U.S. Gas Drillers Saddle Up for Data Center-Fueled Demand Ride : US Pioneer Global VC DIFCHQ SFO Singapore – Riyadh Swiss Our Mind

  • U.S. natural gas producers anticipate higher demand and prices driven by growing LNG exports and the rapid expansion of data centers.’
  • While natural gas producers plan to increase output to meet rising demand, they aim to avoid overproduction.
  • Drillers are learning lessons from a history of unrestrained drilling in shale plays like the Permian and Haynesville.

U.S. natural gas producers are preparing for stronger demand and higher prices for their product as data center proliferation accelerates further and years of depressed gas prices become a thing of the past. They are not letting it all happen by itself either-gas executives are in talks with data center developers to build them where the gas is.

“Expectation of a step change in power demand has created opportunities for increasing dialogue around the potential for power generation and data projects within the Permian Basin,” the co-chief executive of Permian Resources said recently, as quoted by Reuters.

Also recently, Black & Veatch, the EPC and construction major, wrote that natural gas was just about the optimal power option for data centers, which made it quite appealing for data center developers.

“Enterprises eager to make an environmental impact through greener strategies and energy innovation that lessen their carbon footprints get reliable, accessible and cleaner power from natural gas,” Black & Veatch wrote. “Natural gas supply and delivery are extremely reliable, given that pipelines typically are below ground and protected from nature’s elements.
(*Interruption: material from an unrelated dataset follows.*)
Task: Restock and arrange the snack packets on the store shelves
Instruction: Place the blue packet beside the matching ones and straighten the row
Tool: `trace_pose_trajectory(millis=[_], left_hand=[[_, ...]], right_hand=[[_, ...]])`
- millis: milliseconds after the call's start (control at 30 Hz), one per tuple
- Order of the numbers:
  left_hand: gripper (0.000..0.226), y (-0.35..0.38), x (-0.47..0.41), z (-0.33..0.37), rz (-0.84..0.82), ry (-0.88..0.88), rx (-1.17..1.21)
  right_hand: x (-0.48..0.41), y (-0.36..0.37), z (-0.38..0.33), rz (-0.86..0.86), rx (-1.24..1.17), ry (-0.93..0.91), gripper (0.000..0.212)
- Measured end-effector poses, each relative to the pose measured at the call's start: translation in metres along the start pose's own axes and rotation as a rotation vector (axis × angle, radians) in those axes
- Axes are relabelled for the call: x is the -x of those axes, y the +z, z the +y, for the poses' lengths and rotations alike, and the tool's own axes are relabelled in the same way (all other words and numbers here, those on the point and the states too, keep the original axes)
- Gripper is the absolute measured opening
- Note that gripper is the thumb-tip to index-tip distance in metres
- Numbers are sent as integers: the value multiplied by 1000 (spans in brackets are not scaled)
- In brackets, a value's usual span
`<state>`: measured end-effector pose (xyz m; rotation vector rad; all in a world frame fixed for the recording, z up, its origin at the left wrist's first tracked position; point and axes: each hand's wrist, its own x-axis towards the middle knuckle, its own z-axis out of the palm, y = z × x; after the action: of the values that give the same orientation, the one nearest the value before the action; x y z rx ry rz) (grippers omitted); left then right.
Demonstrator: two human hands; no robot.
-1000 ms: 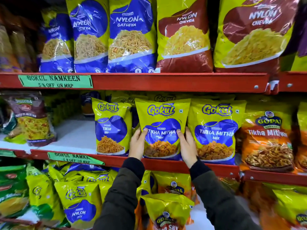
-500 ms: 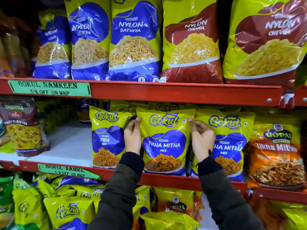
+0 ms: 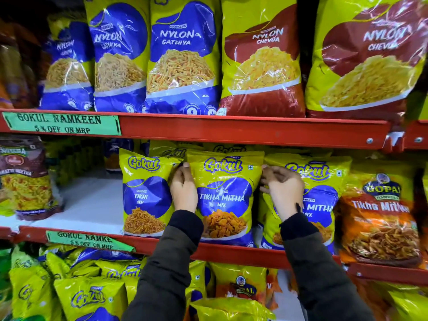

Natural gas also is cheaper than diesel, and widely available generators now can meet the industry standard of a 10-second startup time for emergency power.”

Related: High Energy Costs Continue to Plague European Industry

In anticipation of more demand, gas producers are already preparing to boost production-after they just cut it for the first time in four years this year. The Energy Information Administration said in its latest Short-Term Energy Report that it expected natural gas production in 2025 to inch up to 114 billion cu ft daily from 113 billion cu ft daily this year, or 1%, led by a 6% increase in output in the Permian. This happens to be where gas executives are trying to convince data center developers to build their new facilities.

“Rather than continuing to get low margins on our gas… we’re trying to figure out a way to be creative on ways to turn some of that natural gas into more value for our shareholders,” the chief executive of Diamondback Energy said, as quoted by Reuters last week.

There is more, however. Grid supply is not unlimited, even in Texas and New Mexico with their abundant natural gas supply, which means that a new mechanism of power supply may be applied for the needs of data center operators, again per the above Reuters report. It cited analysts as saying data centers, power utilities, and gas producers could negotiate some sort of a three-way agreement to secure the supply necessary for data centers’ needs.

What all this means is what many analysts have been forecasting: the AI race will be powered by natural gas, and not wind and solar. The reason is simple enough: natural gas supply is more reliable than the supply of weather-dependent energy sources. Interestingly, the EIA does not seem to care about AI electricity needs. In its latest STEO, it said it expected power generation next year to increase by 3%, “mostly to supply increased air-conditioning demand compared with last year, driven by hotter summer temperatures this year.”

There is always a chance that next summer will be less hot than this summer was, but with data centers, the trajectory of demand will continue higher-just like LNG export demand. “The combination of growing LNG exports, increased electrical generation demand, and the prospect of winter weather suggests a tighter supply-demand picture for natural gas in 2025 and beyond,” the chief executive of Coterra Energy said at the company’s third-quarter analyst call, as quoted by Reuters. And that picture suggests higher prices and higher output-but not too high.

Oil drillers found out the hard way why drilling at will was not wise and took a more disciplined approach to production. Natural gas drillers have also had to learn this lesson the hard way, even if it wasn’t them who drove the surplus supply situation but those shale oil drillers with their associated gas in the Permian. In any case, when the industry sees a stronger case for supply growth, it will not unleash all available supply. It will likely pace itself.

Enverus recently estimated the remaining reserve situation for one of the biggest gas-producing shale regions, Haynesville, and found that it depends on the demand. “We estimate the Haynesville has 12.5 years of sub-$3.00/Mcf inventory at last year’s turn-in-line (TIL) cadence,” Enverus analyst Jimmy McNamara said. “This drops to 10.5 years when modeling EIR’s 2026 TIL cadence that increases Haynesville supply by 2.0 Bcf/d to match incoming LNG demand.”

Some companies have better inventory than others and would be able to produce cheap gas for longer, but all in all, the price rise seems inevitable when factoring in both the rise in LNG demand, especially in Europe, and the demand surge expected from the tech industry for its data centers. And so does the production increase, cementing the position of natural gas as the optimal power generation fuel.